One part of it surely is, but - as i stated - the forth compiler used
plays a major role too.
> AFAIK, the pentium has > a deeper pipeline compared to the PPC?
It used to be this way - my ppc is rather old anyway, so it's pipeline
might look even shorter when comparing with a modern x86 (but i didn't
care for such trends at all lately, so this is just a guess).
> So iForth is slower probably > because of pipeline bubbles due to branch misprediction? -AD
That's where guessing and gambling starts without access to everything
involved (iForth, x86).
In the end, there are a lot of factors, esp. when looking at todays
superscalar CPUs, and the real world might still look *totally*
different than a simplistic benchmark would suggest. (Different input
data, different call pattern, etc.).
To sum it up: Searching the "best" variant of such a function by using a
benchmark is nerd-fun, but that's probably it.
> Arnold Doray <inva...@invalid.com> wrote:
[..]
>> Perhaps the difference is due to CPU architecture.
> One part of it surely is, but - as i stated - the forth compiler used
> plays a major role too.
[..]
>> So iForth is slower probably >> because of pipeline bubbles due to branch misprediction? -AD
> That's where guessing and gambling starts without access to everything
> involved (iForth, x86).
Would it be so much less of a gamble when *did* have access?
> In the end, there are a lot of factors, esp. when looking at todays
> superscalar CPUs, and the real world might still look *totally*
> different than a simplistic benchmark would suggest. (Different input
> data, different call pattern, etc.).
This exercise has shown that the difference between algorithms is (1) large,
and (2) unpredictable and counterintuitive. I looked again just now, and I would not have expected lcsymbol4 to be the best (in iForth64), nor can can I understand its terrible performance in 32bit mode.

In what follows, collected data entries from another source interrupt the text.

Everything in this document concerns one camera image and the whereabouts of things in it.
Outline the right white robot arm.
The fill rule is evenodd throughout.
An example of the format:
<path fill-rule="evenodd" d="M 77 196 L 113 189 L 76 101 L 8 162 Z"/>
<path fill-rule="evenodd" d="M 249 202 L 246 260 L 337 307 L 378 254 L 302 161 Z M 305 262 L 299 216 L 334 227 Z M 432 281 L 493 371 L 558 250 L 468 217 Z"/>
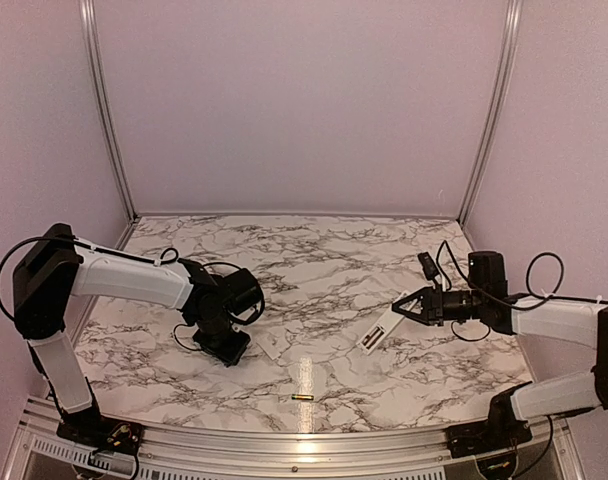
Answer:
<path fill-rule="evenodd" d="M 468 256 L 465 290 L 446 291 L 437 281 L 441 271 L 431 256 L 418 256 L 431 286 L 396 300 L 391 309 L 426 326 L 477 320 L 491 331 L 508 336 L 537 336 L 594 349 L 596 360 L 586 372 L 527 383 L 496 395 L 479 438 L 499 448 L 513 437 L 518 422 L 557 414 L 608 410 L 608 302 L 555 294 L 511 295 L 503 256 L 475 251 Z"/>

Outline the white remote control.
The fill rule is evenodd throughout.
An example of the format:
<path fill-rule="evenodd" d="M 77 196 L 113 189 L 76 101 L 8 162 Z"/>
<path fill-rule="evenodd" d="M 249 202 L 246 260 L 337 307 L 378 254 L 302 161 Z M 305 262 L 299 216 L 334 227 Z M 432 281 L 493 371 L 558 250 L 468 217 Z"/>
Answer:
<path fill-rule="evenodd" d="M 362 335 L 356 346 L 365 355 L 370 356 L 405 319 L 405 315 L 395 313 L 392 306 L 388 306 L 375 323 Z"/>

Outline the white battery cover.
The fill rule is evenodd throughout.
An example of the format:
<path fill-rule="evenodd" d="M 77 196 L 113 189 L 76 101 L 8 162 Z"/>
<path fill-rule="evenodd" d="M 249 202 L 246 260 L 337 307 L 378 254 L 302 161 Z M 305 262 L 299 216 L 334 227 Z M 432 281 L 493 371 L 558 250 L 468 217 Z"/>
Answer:
<path fill-rule="evenodd" d="M 266 339 L 256 339 L 255 343 L 271 360 L 275 361 L 281 356 L 280 350 L 270 341 Z"/>

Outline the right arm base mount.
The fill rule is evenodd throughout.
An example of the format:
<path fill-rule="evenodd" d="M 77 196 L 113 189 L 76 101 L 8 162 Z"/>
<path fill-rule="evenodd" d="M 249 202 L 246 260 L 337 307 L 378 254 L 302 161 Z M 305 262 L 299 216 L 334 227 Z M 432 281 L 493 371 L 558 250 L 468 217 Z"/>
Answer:
<path fill-rule="evenodd" d="M 529 382 L 494 395 L 486 419 L 448 427 L 446 439 L 451 457 L 485 454 L 531 441 L 528 422 L 516 418 L 511 404 L 511 395 L 527 385 Z"/>

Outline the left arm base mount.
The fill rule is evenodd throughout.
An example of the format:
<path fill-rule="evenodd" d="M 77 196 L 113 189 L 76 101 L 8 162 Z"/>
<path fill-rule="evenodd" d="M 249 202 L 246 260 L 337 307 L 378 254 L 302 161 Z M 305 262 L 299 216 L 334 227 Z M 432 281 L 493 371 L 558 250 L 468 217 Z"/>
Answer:
<path fill-rule="evenodd" d="M 60 414 L 57 436 L 98 452 L 117 452 L 136 456 L 139 453 L 144 427 L 134 421 L 108 417 L 101 413 L 95 394 L 87 385 L 91 405 L 79 412 L 70 413 L 60 406 L 59 398 L 51 390 L 56 409 Z"/>

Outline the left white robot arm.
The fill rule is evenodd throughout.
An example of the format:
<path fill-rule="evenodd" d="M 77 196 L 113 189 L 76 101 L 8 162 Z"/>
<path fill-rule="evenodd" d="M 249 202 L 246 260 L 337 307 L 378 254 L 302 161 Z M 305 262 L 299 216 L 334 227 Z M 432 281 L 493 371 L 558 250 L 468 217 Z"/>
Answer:
<path fill-rule="evenodd" d="M 250 342 L 242 329 L 265 309 L 262 288 L 246 268 L 221 275 L 180 256 L 128 254 L 80 239 L 63 223 L 23 244 L 29 250 L 13 270 L 13 309 L 7 315 L 59 408 L 72 415 L 73 431 L 90 445 L 103 444 L 111 430 L 65 332 L 71 297 L 111 297 L 176 310 L 186 325 L 196 327 L 199 348 L 225 366 L 239 362 Z"/>

> To sum it up: Searching the "best" variant of such a function by using a
> benchmark is nerd-fun, but that's probably it.
In Forth we can test such things at runtime very easily. Imagine
Forth applications that adapt themselves to their surroundings organically :-)
On Fri, 27 Jul 2012 15:39:37 +0200, Marcel Hendrix wrote:
>> To sum it up: Searching the "best" variant of such a function by using
>> a benchmark is nerd-fun, but that's probably it.
> In Forth we can test such things at runtime very easily. Imagine Forth
> applications that adapt themselves to their surroundings organically :-)
> -marcel
A tongue-in-cheek comment, but still an interesting thought.
JITs do this all the time, but the direction for optimization is unambigious. With multiple algorithms, it would take longer to test for optimality, and for the hypothetical "JIT" to kick in, unless there are some heuristics. A more obvious application is processing data across multiple nodes -- sometimes it's good to just stream the data from the "data node" to the "compute node", at others, to send the computation to be performed on the "data node" itself and relay the results back to the compute node.